I've started seeing these Starbucks Refreshers cans. Turns out, they are diet supplements thinly disguised (get it, thinly?) as energy drinks, the coffee biz always has played fast-and-loose with the truth to make a buck.
Roasting the green coffee "beans" destroys chemicals, including chlorogenic acid, which is now being claimed to aid in dramatic weight loss. I'm homeless, so I can be excused if I don't know a Dr. Oz from a Wizard of Oz, but this Dr. Oz has been touting the "no exercise" weight-loss benefits of green coffee bean extract since 2012.
So Starbucks comes out with a green coffee bean extract beverage. Of course they would. They can't call it a weight loss drink, so they throw in some fruit juice, vitamins, and ginseng, and call it an energy drink. And actually, it tastes pretty good.
Three "fibs" about coffee:
- Coffee "beans" are really fruit pits. One roaster, a decade ago, explained to me a common, low-tech, method of getting the pits out of the fruit: strew the coffee cherries on a large expanse of concrete, and let the hot sun do the work.

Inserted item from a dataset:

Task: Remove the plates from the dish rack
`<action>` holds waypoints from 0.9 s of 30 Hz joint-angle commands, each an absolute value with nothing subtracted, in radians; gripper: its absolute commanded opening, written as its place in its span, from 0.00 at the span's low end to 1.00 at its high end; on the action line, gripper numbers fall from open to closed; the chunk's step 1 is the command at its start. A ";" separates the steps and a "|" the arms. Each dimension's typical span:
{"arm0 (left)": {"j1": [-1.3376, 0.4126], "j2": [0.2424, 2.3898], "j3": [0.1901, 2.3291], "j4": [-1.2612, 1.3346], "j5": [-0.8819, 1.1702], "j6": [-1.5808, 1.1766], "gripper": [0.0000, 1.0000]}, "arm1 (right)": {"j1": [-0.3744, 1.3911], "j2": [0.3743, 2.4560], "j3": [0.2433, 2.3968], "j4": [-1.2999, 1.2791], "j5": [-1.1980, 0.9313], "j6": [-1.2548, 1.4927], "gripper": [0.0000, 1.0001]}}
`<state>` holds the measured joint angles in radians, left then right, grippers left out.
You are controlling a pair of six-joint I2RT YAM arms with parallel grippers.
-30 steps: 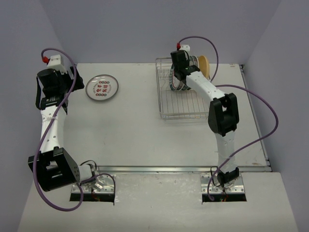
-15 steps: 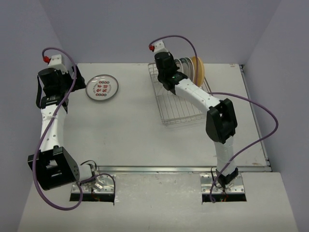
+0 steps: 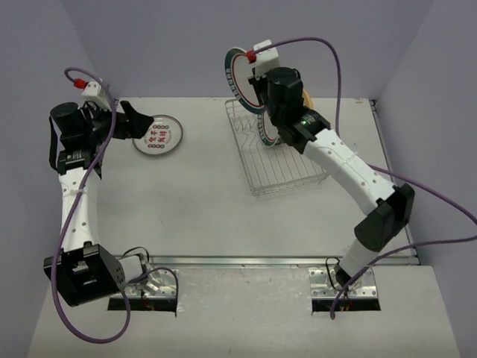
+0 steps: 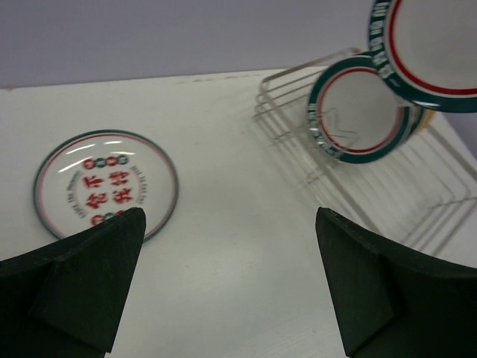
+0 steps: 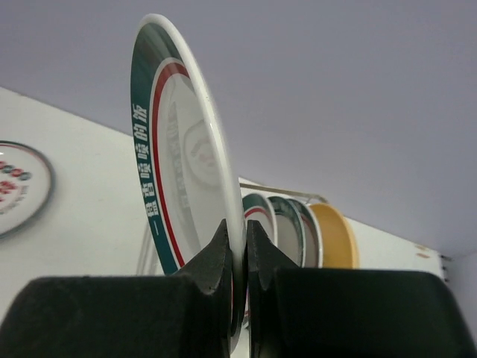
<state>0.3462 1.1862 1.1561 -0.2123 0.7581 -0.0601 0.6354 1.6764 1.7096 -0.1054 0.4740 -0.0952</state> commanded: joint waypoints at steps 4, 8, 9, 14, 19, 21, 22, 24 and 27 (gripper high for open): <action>0.255 1.142 1.124 -0.186 1.062 -0.121 0.89 | 0.562 1.562 1.621 -0.289 -0.101 0.273 0.00; 0.180 1.141 1.124 -0.255 1.025 -0.052 0.87 | 0.562 1.567 1.586 -0.290 -0.262 0.321 0.00; 0.164 1.141 1.123 -0.270 1.019 -0.041 0.87 | 0.563 1.571 1.580 -0.283 -0.308 0.335 0.00; 0.120 1.161 1.121 -0.315 0.943 -0.005 0.85 | 0.565 1.585 1.564 -0.270 -0.420 0.376 0.00; 0.109 1.207 1.118 -0.346 0.883 0.041 0.77 | 0.566 1.581 1.547 -0.254 -0.504 0.399 0.00; 0.098 1.220 1.117 -0.351 0.857 0.050 0.73 | 0.568 1.581 1.543 -0.248 -0.522 0.405 0.00; 0.091 1.225 1.117 -0.355 0.843 0.056 0.71 | 0.569 1.582 1.542 -0.246 -0.533 0.407 0.00; 0.080 1.237 1.117 -0.366 0.826 0.072 0.63 | 0.571 1.587 1.537 -0.240 -0.554 0.413 0.00; 0.078 1.249 1.116 -0.383 0.863 0.094 0.41 | 0.572 1.595 1.542 -0.239 -0.555 0.416 0.00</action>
<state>0.0943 1.2416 1.1175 -0.3758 0.8597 0.0314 0.5663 1.6134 1.5302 -0.3343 -0.4739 0.3794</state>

- Arabica beans, promoted by both Starbucks and the Columbian coffee growers (Juan Valdez) as worth paying $5-a-cup for, have less caffeine than the much cheaper Robusta beans which made up a cup of Folgers in your parents' day.
- dark-roast tastes strong, but roasting the beans burns off caffeine; the light-roast will perk you up a bit more.

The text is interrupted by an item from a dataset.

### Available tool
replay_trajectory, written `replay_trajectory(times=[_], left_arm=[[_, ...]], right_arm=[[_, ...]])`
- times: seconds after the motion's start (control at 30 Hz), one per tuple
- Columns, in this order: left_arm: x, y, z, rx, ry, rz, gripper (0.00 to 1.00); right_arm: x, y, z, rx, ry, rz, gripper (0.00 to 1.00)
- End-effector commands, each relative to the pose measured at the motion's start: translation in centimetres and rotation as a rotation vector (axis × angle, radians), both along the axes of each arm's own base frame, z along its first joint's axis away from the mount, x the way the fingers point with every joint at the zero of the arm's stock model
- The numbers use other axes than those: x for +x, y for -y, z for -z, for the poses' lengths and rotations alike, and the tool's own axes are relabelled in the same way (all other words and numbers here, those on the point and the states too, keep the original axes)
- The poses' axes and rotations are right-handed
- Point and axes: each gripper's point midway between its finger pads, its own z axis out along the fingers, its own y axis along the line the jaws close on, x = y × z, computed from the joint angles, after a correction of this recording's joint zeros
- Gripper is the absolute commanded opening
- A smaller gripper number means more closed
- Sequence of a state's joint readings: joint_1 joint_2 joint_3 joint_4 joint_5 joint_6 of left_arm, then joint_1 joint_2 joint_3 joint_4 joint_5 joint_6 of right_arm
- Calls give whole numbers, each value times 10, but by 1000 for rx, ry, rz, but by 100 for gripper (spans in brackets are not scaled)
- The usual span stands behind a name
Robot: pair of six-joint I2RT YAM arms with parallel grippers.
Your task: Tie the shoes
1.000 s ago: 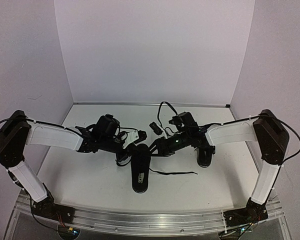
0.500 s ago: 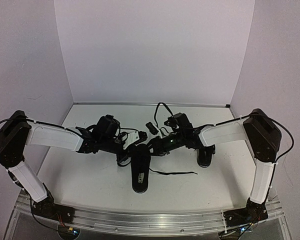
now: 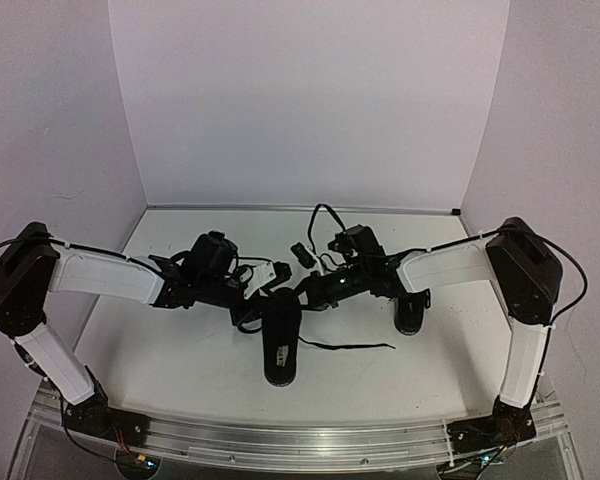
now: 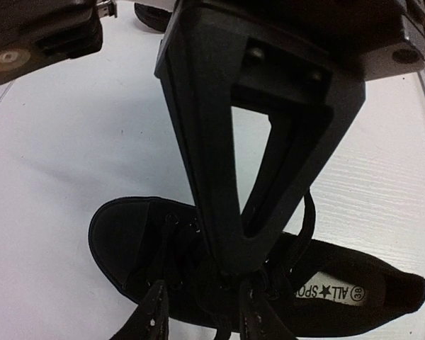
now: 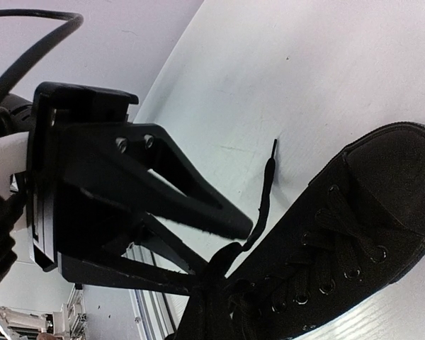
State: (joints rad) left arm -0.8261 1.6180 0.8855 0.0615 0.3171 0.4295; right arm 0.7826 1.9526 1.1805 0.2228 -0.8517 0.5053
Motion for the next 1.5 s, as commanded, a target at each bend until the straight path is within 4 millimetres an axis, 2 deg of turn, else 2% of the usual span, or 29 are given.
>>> replay_trajectory(times=[0.0,0.1,0.23,0.4,0.73,0.97,1.17,1.33,1.47], left_arm=[[-1,-15,-20,-28,54,-61,46],[-7,-23,-24,-60,60,-82,56],[-14,-20,-28,-128,36,-73,72],[-14,-10,-22,-166,12,-50,75],[-6,19,-9,-209,-45,1,59],[-6,25,-13,-238,-54,15,40],[-9,29,-15,-251,-66,28,29],[-12,33,-12,-249,-78,36,24],[-14,36,-8,-238,-76,34,25]], right_arm=[[2,-3,-24,44,61,9,0],[2,-2,-25,43,64,15,0],[1,0,-27,43,65,17,0],[-1,1,-30,46,70,19,0],[-2,4,-32,46,73,24,0],[0,4,-30,38,73,33,0],[3,5,-30,29,76,52,0],[4,6,-31,25,80,63,0],[5,8,-28,13,76,74,0]])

An irony about the green bean fad is that Starbucks, can't lose, but the faddies might be in for a surprise. Refreshers probably allows Starbucks to squeeze more value out of its supply chain. In fact, the fad could flop, and Refreshers could still succeed, Starbucks' brand is so strong. The faddies all over this weight loss thing, may wake up to news stories linking chlorogenic acid to hypertension and allergies, and even cardiovascular disease. BTW, they are considered a ready-to-drink beverage, here in Vancouver, B.C., so the cans have a five-cent deposit.